Lecture 10 Biopharmaceutical and Pharmacokinetic Considerations Flashcards
What are biopharmaceutics?
The study of the effect of physiology and formulation on drug release and absorption from dosage forms.
What are the factors that influence biopharmaceutics?
- The stability of the drug within the drug product
- The release of the drug from the drug product
- The rate of dissolution/release of the drug at the absorption site.
- The systemic absorption of the drug.
What is pharmacokinetics?
The study of ADME i.e., “what the body does to the drug”
What is pharmacodynamics?
The study of drug effect i.e. “What the drug does to the body?”
What does ADME stand for?
Absorption - process by which the drug administered into the body reaches systemic circulation.
Distribution - process of reversible transfer of a drug to and from the site of measurement (blood or plasma)
Metabolism - biotransformation of drug molecules to facilitate removal of the drug from the body.
Excretion - removal of the drug and/or metabolites from the body.

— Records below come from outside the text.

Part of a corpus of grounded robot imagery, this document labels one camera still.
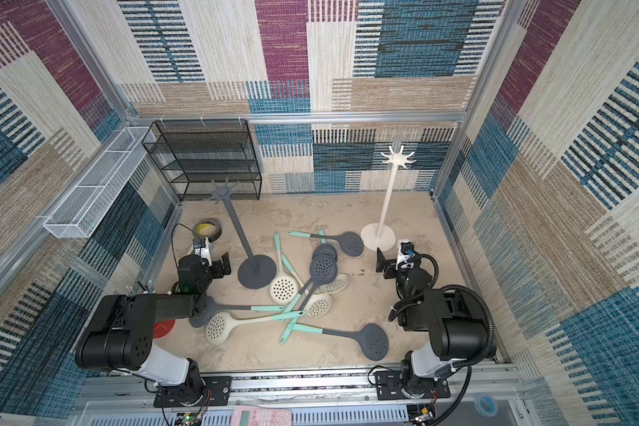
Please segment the grey utensil rack stand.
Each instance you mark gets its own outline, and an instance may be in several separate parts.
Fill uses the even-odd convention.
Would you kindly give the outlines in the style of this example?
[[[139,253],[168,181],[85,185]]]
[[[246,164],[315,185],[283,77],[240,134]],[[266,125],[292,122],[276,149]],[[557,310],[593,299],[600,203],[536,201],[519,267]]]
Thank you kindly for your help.
[[[234,209],[234,204],[231,200],[231,187],[229,186],[228,179],[225,179],[223,185],[217,184],[214,180],[211,181],[214,186],[211,200],[216,202],[223,202],[228,216],[237,232],[240,239],[241,246],[243,246],[247,259],[241,263],[237,276],[238,280],[246,289],[262,289],[268,286],[277,273],[277,266],[271,257],[266,255],[255,255],[248,238],[243,230],[241,221]]]

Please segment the grey skimmer mint handle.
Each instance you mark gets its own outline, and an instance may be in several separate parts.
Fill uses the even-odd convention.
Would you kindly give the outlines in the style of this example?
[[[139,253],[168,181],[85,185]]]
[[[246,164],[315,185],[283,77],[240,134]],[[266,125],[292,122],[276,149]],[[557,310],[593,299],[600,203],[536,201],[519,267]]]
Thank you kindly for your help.
[[[327,256],[316,257],[312,259],[310,264],[311,278],[310,280],[308,280],[307,284],[304,285],[303,289],[309,289],[310,290],[309,295],[311,296],[314,293],[315,289],[317,289],[319,286],[333,282],[333,280],[337,278],[337,274],[338,274],[337,262],[335,262],[331,257],[327,257]],[[284,312],[290,312],[295,308],[296,306],[294,305],[295,298],[296,296],[289,302],[287,307],[284,309]],[[308,302],[309,302],[309,299],[305,299],[304,303],[299,308],[299,310],[303,311],[305,306],[308,304]]]

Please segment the white skimmer mint handle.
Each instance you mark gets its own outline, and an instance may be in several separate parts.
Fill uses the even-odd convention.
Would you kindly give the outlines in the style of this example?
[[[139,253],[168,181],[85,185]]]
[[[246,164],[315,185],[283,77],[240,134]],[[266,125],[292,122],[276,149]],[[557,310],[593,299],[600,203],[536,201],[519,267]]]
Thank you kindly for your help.
[[[297,280],[284,271],[282,263],[282,245],[280,244],[280,234],[274,233],[274,244],[276,249],[278,271],[269,286],[269,295],[273,303],[277,305],[287,305],[298,292]]]

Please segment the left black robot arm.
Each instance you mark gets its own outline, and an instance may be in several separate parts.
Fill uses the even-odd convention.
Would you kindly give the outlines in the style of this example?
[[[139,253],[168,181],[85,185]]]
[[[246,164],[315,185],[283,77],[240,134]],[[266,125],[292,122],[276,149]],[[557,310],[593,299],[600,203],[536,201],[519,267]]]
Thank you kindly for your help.
[[[232,378],[204,378],[195,360],[155,346],[154,326],[176,319],[188,319],[193,328],[205,326],[218,311],[207,291],[213,280],[232,273],[229,254],[211,264],[197,255],[182,257],[177,269],[179,283],[193,285],[194,291],[104,296],[76,346],[76,365],[84,370],[129,373],[154,383],[157,408],[207,401],[225,406]]]

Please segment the grey skimmer under left arm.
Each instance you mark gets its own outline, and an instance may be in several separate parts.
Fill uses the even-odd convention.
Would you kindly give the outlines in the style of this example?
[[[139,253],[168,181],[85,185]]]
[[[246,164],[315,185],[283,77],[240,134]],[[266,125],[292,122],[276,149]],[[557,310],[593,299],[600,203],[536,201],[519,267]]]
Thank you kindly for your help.
[[[203,296],[197,304],[195,314],[189,318],[193,328],[205,326],[211,318],[221,311],[250,311],[282,313],[285,309],[281,305],[222,305],[211,296]]]

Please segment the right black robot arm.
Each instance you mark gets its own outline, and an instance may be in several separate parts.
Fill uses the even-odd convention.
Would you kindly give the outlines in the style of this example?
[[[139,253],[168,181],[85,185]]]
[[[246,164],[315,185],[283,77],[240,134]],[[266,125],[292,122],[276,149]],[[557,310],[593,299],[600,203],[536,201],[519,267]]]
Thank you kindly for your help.
[[[435,257],[417,252],[407,241],[396,259],[387,259],[378,250],[376,271],[395,280],[399,301],[392,305],[388,320],[429,338],[400,362],[397,388],[405,397],[445,398],[442,389],[449,377],[495,355],[495,324],[486,302],[463,285],[438,287]]]

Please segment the white utensil rack stand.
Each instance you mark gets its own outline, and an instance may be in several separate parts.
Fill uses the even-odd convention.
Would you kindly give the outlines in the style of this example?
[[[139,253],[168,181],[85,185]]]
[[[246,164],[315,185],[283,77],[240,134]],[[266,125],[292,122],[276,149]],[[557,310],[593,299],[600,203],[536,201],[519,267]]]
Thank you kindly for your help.
[[[392,193],[398,171],[400,169],[406,170],[409,165],[415,163],[415,160],[412,159],[414,154],[415,152],[404,154],[403,147],[400,147],[398,151],[395,151],[393,146],[389,146],[388,154],[381,153],[381,156],[384,157],[382,163],[390,166],[390,174],[379,220],[376,223],[365,225],[360,232],[360,238],[362,239],[365,248],[368,250],[387,251],[396,243],[395,232],[385,225],[385,219],[390,207],[390,200],[392,199]]]

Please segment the white skimmer right centre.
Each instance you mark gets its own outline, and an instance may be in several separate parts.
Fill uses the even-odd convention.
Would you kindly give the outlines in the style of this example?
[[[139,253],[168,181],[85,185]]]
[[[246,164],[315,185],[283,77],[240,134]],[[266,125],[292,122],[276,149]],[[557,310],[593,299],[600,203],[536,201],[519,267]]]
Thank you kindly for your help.
[[[319,292],[323,294],[335,294],[344,290],[349,283],[350,277],[345,273],[339,273],[333,282],[321,285],[319,287]]]

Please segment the white skimmer front left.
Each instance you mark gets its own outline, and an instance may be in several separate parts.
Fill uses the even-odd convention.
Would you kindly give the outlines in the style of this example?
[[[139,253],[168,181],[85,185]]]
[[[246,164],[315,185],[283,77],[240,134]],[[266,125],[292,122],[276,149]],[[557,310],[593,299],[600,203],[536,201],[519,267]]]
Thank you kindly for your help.
[[[300,319],[305,316],[305,311],[291,311],[275,315],[256,317],[250,319],[235,319],[229,312],[216,313],[205,326],[205,338],[211,346],[223,344],[231,332],[239,327],[269,321],[286,321]]]

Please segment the grey skimmer middle back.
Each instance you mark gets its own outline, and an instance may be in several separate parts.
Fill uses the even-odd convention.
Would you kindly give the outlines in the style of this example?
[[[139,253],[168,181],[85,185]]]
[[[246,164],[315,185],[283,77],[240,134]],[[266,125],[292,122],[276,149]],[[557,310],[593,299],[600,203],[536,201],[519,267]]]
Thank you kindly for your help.
[[[327,240],[324,238],[325,233],[321,226],[318,228],[318,234],[319,236],[321,236],[319,239],[321,241],[321,244],[313,251],[312,258],[316,258],[319,256],[327,256],[327,257],[331,257],[335,262],[337,262],[337,259],[338,259],[337,250],[335,249],[334,246],[329,244]]]

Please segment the grey skimmer front right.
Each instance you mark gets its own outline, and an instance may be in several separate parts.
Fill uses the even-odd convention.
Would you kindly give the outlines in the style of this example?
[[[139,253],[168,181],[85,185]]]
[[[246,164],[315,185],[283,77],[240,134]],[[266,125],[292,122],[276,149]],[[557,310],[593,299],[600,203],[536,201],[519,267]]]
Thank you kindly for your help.
[[[293,331],[305,332],[309,334],[333,335],[333,337],[344,337],[354,340],[360,346],[362,353],[373,361],[382,360],[389,351],[389,338],[385,331],[374,323],[369,323],[360,331],[341,331],[330,328],[317,328],[303,324],[290,324]]]

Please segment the black mesh shelf rack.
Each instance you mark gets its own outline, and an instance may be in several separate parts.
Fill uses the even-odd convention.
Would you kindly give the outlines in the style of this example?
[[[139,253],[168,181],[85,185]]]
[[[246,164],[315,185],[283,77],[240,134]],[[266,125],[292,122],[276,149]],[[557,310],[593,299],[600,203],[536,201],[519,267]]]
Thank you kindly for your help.
[[[223,184],[234,200],[261,195],[262,172],[244,120],[157,120],[142,146],[181,202],[207,200]]]

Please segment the red pencil cup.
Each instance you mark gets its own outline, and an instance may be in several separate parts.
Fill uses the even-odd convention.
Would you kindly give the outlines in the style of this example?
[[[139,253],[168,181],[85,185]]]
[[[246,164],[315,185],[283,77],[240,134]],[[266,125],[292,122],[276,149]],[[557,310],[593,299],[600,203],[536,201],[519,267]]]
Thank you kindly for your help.
[[[154,339],[166,337],[170,332],[172,332],[172,330],[175,328],[175,325],[175,319],[170,319],[169,321],[162,321],[154,324]]]

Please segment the pink calculator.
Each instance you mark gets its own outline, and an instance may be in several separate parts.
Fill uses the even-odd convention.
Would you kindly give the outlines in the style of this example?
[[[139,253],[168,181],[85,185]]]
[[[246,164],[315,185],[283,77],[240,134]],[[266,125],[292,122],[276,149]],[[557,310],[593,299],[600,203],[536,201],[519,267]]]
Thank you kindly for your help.
[[[293,415],[288,409],[237,406],[234,408],[231,426],[292,426]]]

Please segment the grey duct tape roll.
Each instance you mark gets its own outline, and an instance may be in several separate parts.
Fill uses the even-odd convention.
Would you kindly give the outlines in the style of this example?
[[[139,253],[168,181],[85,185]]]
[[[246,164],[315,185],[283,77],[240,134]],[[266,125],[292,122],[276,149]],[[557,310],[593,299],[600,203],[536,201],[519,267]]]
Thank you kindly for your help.
[[[216,218],[204,218],[193,226],[192,233],[195,240],[215,242],[222,235],[222,225]]]

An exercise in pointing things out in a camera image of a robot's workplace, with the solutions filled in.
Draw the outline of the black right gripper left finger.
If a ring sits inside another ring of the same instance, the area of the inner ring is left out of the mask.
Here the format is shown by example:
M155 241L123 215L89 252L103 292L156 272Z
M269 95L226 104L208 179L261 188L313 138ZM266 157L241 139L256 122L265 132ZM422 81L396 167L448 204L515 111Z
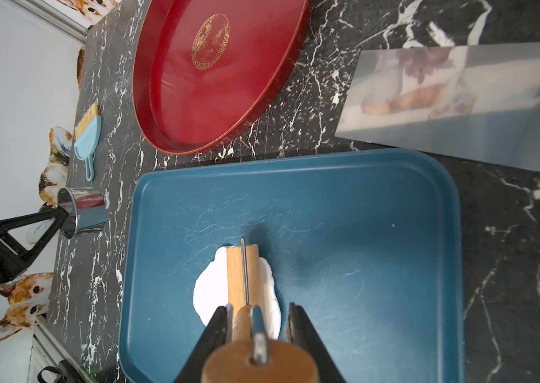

How do drugs pass through membranes?
passive diffusion, active transport, facilitated diffusion
What is passive diffusion?
The passage of drug molecules through a membrane that does not actively participate in the process. Passive Absorption. Fick’s first law. Absorption process is driven by concentration gradient of drug across membrane.
What is active transport?
A process using a “carrier” with the additional feature of the drug being moved across the membrane against a concentration gradient; from lower concentration to higher concentration.
What is facilitated diffusion?
A specialized transport using the “carrier” but the drug is not moved against a concentration gradient.
What physiochemical factors affect drug absorption?
Surface area, Crystal or Amorphous Drug Form, and Salt forms
What equation is used to show that particle size has an effect on dissolution rate?
Noyes-Whitney dC/dT = KS(Cs-Ct)
dC/dT is the rate of dissolution (concentration with respect to time)
K is the dissolution rate constant
S is the surface area of the particles
Cs is the concentration of the drug in the immediate proximity of the dissolving particle, that is, the solubility of the drug.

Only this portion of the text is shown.